(Excerpts from a dataset)
[Start of Attachment]

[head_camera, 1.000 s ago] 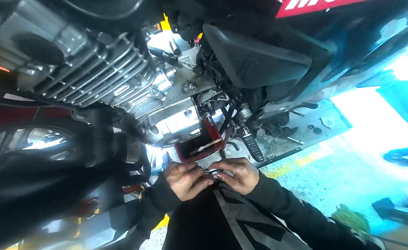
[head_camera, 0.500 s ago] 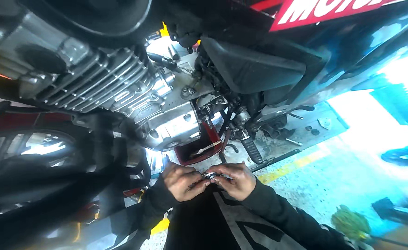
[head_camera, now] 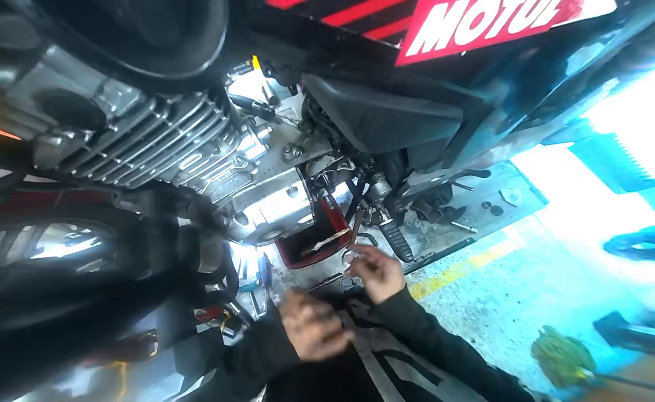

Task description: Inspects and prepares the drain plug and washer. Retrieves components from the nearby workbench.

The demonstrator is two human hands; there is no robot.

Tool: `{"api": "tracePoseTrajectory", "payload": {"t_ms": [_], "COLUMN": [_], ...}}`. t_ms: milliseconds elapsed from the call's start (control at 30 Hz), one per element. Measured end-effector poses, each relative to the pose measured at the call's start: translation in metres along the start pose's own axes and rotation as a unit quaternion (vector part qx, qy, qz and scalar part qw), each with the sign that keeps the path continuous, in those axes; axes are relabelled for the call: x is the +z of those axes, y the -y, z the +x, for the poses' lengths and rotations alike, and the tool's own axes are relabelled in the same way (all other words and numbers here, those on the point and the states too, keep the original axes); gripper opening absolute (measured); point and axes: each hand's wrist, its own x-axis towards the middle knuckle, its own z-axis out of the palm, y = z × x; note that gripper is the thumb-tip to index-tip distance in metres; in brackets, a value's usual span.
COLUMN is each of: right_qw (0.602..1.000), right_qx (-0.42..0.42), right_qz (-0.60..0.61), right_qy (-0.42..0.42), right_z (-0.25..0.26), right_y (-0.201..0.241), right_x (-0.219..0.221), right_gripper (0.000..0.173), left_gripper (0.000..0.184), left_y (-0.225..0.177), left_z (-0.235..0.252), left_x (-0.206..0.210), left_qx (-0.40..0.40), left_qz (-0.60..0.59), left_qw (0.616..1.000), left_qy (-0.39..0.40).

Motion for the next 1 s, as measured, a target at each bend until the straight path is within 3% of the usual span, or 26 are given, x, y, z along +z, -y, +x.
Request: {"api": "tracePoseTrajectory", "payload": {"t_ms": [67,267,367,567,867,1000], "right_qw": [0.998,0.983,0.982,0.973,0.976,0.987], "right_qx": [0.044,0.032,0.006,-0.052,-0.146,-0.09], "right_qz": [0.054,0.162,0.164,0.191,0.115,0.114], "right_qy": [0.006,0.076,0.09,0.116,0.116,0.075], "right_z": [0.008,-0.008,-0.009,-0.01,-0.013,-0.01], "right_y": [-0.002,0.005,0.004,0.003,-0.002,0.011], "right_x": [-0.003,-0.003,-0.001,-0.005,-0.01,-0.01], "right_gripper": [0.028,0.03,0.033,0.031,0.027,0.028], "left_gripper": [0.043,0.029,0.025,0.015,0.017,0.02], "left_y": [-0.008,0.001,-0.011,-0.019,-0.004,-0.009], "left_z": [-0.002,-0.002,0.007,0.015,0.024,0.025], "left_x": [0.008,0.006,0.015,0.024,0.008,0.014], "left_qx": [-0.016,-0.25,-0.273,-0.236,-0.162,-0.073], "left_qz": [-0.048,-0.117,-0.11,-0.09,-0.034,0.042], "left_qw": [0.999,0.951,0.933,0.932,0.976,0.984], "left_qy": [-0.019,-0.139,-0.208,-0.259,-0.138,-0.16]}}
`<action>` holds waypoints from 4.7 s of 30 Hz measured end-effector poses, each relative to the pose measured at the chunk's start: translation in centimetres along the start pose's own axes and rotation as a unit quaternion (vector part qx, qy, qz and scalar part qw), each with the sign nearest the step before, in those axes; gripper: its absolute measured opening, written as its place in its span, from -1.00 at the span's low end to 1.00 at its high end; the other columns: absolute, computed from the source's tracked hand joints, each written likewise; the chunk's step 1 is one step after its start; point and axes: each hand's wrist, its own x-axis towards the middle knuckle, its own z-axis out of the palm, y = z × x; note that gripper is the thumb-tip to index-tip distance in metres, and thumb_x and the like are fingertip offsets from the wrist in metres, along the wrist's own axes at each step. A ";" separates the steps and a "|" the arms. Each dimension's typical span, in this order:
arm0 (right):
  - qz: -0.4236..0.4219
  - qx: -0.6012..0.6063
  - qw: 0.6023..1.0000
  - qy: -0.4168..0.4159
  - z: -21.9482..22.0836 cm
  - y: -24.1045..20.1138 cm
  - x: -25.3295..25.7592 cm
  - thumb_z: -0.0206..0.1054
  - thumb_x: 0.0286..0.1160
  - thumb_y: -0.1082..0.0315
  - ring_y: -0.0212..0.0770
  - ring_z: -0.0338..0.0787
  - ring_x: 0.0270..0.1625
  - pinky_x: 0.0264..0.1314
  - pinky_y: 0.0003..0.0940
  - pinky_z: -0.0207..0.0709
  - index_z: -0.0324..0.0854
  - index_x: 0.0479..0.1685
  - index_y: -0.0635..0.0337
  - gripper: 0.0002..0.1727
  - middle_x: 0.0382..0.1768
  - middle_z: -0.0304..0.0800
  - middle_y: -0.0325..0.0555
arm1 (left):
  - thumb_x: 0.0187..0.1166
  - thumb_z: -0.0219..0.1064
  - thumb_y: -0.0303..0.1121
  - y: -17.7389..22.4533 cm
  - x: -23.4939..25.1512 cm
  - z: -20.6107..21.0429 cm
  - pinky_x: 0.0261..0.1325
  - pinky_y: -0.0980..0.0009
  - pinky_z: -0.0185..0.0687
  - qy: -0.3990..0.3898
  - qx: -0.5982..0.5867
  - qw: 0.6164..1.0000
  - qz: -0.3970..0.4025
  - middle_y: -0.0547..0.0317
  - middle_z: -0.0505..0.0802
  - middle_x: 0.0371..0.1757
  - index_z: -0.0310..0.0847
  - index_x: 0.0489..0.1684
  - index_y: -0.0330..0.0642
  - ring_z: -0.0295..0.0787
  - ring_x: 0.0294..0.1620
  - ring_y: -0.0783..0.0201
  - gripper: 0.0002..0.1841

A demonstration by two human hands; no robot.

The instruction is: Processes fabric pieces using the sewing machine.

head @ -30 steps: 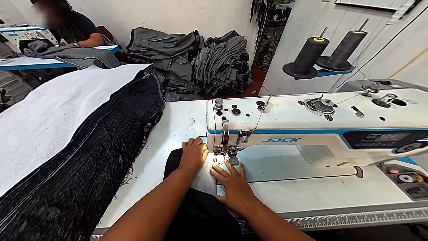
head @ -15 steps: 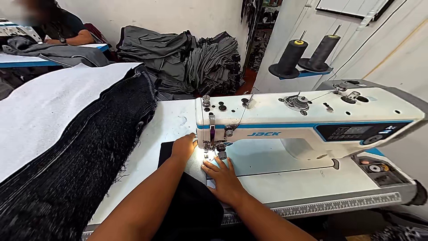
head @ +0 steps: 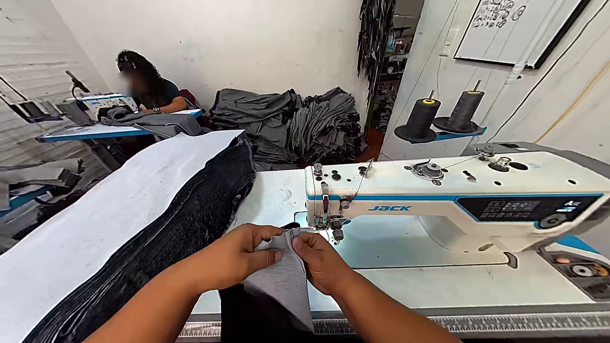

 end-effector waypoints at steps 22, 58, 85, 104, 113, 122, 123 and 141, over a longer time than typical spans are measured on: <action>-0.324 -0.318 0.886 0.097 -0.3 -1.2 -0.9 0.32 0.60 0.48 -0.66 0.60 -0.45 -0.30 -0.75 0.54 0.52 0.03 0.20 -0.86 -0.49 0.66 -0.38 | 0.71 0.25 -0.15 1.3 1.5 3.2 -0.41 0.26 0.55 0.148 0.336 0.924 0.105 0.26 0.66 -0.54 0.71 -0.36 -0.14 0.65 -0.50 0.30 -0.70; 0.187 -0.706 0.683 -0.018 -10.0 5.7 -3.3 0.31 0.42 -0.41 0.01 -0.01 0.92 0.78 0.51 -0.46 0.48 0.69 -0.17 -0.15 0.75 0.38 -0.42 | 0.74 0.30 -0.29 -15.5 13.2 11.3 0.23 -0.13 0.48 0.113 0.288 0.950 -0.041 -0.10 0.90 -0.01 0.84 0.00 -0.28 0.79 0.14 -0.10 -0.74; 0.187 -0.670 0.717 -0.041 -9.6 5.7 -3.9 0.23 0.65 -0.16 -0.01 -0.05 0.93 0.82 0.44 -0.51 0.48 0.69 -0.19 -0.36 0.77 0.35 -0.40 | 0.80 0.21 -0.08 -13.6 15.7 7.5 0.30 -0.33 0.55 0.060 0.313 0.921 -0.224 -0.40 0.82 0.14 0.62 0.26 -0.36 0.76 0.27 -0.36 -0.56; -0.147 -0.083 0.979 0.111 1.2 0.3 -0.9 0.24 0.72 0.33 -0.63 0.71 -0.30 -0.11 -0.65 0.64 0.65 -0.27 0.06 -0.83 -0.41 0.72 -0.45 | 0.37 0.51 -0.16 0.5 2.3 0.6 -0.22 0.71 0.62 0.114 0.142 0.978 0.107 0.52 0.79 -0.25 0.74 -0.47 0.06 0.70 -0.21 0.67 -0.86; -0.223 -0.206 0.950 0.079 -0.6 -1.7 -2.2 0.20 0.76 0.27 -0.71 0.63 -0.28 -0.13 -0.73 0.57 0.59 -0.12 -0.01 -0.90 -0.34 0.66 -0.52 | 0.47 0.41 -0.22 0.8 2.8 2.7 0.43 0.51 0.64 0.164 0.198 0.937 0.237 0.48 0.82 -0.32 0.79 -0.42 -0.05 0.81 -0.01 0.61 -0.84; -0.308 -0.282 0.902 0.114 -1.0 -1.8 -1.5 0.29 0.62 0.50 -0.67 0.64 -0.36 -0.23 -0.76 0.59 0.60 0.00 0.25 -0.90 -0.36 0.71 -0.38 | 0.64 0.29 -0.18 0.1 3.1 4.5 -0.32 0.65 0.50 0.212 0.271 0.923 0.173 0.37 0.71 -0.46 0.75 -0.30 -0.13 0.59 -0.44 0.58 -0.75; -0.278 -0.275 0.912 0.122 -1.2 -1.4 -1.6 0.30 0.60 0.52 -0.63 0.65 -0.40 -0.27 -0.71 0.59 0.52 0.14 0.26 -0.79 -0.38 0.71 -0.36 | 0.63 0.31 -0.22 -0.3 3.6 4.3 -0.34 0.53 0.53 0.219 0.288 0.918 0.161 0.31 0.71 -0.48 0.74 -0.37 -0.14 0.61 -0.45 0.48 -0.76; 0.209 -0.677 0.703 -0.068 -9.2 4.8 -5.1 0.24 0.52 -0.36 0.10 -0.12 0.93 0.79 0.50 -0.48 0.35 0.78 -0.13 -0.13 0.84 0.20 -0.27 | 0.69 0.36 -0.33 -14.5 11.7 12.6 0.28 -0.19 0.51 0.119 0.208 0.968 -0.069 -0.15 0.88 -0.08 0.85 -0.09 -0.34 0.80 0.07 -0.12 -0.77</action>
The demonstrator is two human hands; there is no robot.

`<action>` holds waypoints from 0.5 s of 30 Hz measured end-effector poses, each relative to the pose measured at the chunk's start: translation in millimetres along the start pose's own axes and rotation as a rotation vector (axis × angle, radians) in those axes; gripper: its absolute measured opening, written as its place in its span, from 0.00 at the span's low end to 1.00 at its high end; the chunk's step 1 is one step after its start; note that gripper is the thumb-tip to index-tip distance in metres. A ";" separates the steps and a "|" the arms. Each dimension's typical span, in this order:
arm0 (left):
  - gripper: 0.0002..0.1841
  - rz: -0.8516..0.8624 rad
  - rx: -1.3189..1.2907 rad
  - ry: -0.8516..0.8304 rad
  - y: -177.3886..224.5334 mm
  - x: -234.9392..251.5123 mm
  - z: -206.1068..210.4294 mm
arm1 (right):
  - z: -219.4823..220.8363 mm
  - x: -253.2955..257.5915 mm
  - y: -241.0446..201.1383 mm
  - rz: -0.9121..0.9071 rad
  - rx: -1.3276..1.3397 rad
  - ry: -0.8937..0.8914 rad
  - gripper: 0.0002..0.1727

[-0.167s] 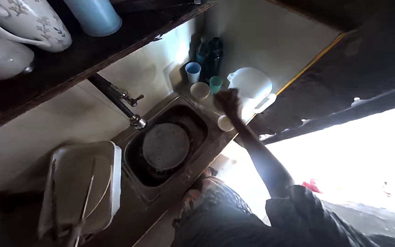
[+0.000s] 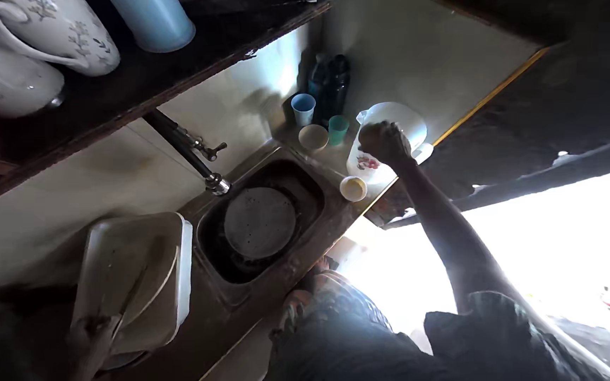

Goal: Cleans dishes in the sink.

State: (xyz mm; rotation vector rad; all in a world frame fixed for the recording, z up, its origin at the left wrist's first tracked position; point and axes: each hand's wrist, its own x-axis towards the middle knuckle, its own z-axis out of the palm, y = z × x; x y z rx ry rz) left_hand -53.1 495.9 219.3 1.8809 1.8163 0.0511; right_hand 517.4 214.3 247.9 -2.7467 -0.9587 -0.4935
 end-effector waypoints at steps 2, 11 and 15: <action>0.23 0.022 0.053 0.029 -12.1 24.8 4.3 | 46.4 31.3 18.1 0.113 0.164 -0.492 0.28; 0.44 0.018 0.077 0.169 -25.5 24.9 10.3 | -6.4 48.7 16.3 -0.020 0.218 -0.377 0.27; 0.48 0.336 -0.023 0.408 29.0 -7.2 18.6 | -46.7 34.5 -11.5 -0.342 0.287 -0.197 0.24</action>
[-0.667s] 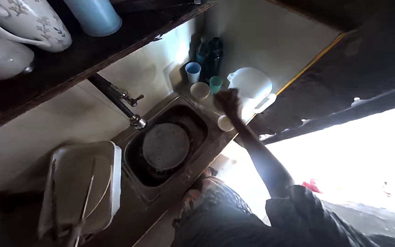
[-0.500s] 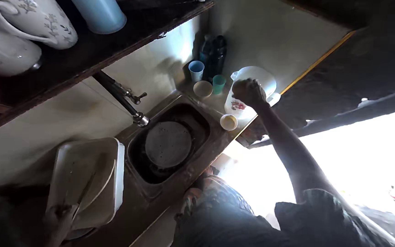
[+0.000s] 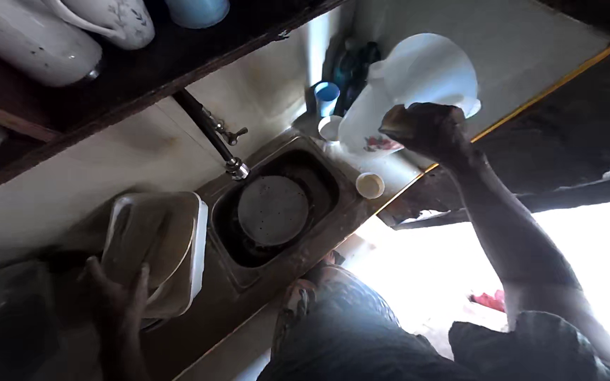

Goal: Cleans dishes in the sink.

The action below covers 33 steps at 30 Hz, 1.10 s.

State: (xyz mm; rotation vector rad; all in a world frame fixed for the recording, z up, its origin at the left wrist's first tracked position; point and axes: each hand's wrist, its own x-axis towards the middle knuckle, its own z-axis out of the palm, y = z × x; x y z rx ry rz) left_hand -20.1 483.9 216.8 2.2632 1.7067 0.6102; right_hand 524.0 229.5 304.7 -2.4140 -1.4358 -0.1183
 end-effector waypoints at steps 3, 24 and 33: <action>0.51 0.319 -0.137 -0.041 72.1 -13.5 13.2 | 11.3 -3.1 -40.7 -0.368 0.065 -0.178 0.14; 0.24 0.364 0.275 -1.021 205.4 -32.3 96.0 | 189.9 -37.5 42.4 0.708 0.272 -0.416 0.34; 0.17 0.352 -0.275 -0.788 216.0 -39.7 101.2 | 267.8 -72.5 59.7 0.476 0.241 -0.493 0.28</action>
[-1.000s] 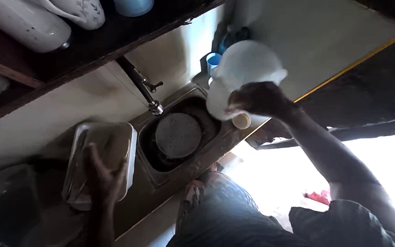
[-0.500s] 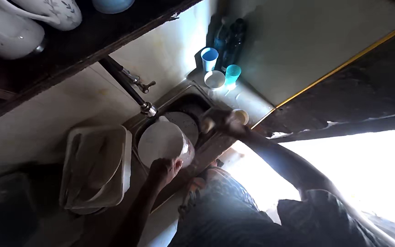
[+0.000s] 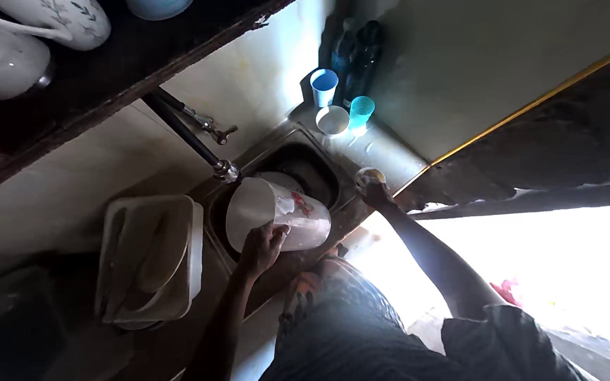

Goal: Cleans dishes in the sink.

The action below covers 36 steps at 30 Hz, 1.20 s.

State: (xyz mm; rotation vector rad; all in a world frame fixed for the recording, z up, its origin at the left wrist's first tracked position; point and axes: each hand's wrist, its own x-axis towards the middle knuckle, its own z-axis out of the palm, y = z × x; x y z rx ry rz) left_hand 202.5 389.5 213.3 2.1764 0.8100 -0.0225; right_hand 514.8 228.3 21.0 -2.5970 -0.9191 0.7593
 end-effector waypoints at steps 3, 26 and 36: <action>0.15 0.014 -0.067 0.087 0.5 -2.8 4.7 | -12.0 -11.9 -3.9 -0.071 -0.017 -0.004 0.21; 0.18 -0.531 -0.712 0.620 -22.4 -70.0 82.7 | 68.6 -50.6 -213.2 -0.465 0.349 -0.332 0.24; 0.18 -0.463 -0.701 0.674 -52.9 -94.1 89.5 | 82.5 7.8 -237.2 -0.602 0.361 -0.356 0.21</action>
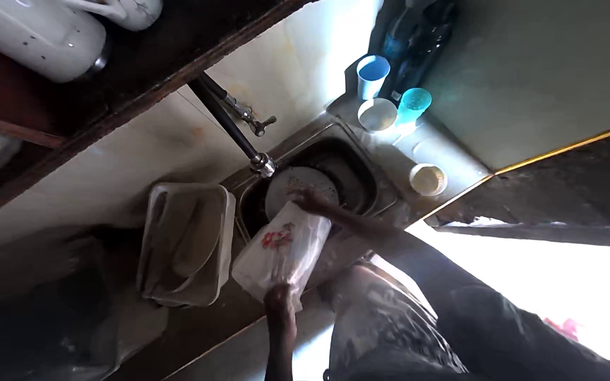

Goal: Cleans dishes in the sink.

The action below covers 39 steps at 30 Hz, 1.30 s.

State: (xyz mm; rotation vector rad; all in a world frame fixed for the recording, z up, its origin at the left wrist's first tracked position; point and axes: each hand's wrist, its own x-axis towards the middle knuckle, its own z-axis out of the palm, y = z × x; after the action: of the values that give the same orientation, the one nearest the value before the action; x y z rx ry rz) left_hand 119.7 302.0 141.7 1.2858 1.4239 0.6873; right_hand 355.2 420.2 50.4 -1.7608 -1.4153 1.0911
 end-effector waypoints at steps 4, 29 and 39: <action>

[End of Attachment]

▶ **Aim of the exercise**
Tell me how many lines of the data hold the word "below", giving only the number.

▶ **Reply**
3